Con l’ordinanza n. 19480 del 12.06.2026, la Cassazione afferma il seguente principio di diritto: “L’avviso bonario, inviato con raccomandata a mezzo del servizio postale, quale atto di costituzione in mora del debitore ai fini dell’interruzione della prescrizione, si presume giunto a destinazione, in caso di irreperibilità relativa del destinatario, sulla base del rilascio dell’avviso di giacenza. Ove il destinatario ne contesti la ricezione, il giudice può ritenere operante la presunzione di conoscenza di cui all’art. 1335 cod. civ., ma deve verificare l’esito della spedizione sulla base delle relative risultanze e di ogni altro mezzo di prova utile”.

Il fatto affrontato

L’INPS propone ricorso in cassazione avverso la sentenza della Corte di Appello che aveva dichiarato prescritto il credito contributivo azionato con l’avviso di addebito relativo a contributi dovuti alla Gestione separata per l’anno 2010.

L’ordinanza

La Cassazione rileva, preliminarmente, che l’atto di costituzione in mora del debitore, quale l’avviso bonario, per produrre i suoi effetti e, in particolare, l’effetto interruttivo della prescrizione, deve essere diretto al suo legittimo destinatario, ma non è soggetto a particolari modalità di trasmissione, né alla disciplina della notificazione degli atti giudiziari o equiparati.

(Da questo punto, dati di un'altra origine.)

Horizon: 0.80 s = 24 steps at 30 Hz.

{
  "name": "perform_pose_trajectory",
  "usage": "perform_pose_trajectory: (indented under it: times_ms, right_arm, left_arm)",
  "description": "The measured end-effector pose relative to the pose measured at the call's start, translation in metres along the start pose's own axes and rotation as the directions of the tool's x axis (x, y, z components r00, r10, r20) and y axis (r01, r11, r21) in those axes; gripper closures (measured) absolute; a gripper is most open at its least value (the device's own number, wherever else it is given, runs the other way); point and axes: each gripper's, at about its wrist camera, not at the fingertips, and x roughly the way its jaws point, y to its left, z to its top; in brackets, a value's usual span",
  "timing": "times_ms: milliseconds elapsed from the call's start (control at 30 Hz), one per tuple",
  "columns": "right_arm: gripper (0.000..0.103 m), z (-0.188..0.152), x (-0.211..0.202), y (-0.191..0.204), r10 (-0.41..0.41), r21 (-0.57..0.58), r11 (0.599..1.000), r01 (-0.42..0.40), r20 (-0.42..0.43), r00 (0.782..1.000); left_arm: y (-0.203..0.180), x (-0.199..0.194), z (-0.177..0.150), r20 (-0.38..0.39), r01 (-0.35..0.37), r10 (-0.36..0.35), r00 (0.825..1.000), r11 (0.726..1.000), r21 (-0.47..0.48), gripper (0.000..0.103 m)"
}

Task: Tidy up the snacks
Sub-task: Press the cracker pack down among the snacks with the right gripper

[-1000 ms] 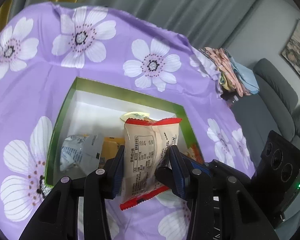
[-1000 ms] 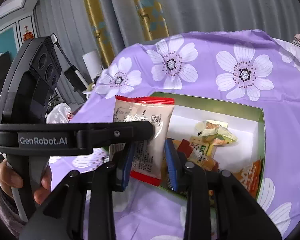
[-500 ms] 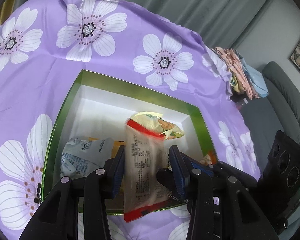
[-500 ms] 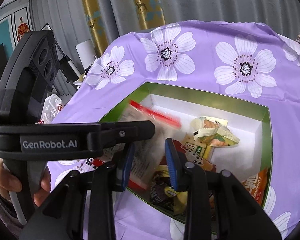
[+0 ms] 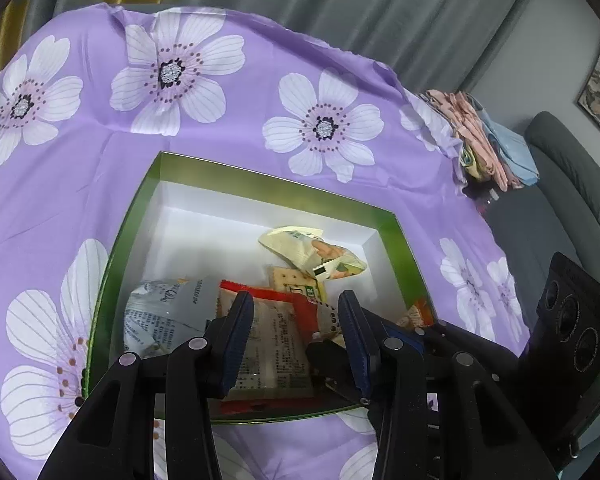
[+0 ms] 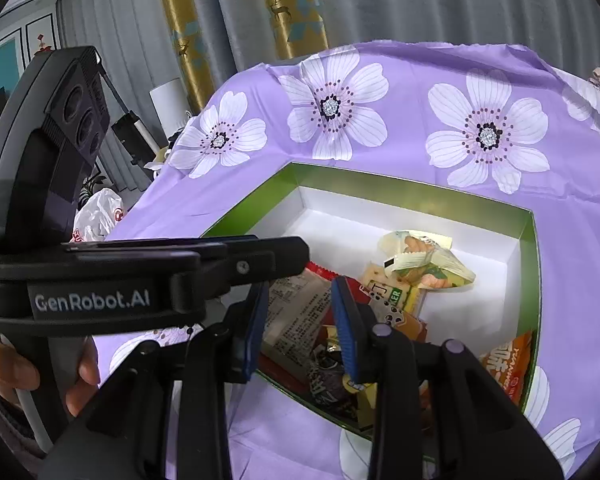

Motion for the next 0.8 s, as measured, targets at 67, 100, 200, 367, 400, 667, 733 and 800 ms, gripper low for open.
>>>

Per la sentenza, ne consegue che al mittente basta documentare di avere inviato la raccomandata per far sorgere l’onere del destinatario di dimostrare di non averla ricevuta affatto, o di non averne comunque avuto conoscenza, per disservizio postale o per altra ragione.

Secondo i Giudici di legittimità laddove, invece, il destinatario non riesca a fornire detta prova, la presunzione di conoscenza opera per il solo fatto oggettivo dell’arrivo dell’atto, senza che sia necessario attendere il decorso di dieci giorni dal rilascio dell’avviso di giacenza.

Su tali presupposti, la Suprema Corte accoglie il ricorso dell’INPS, cassando con rinvio l’impugnata sentenza.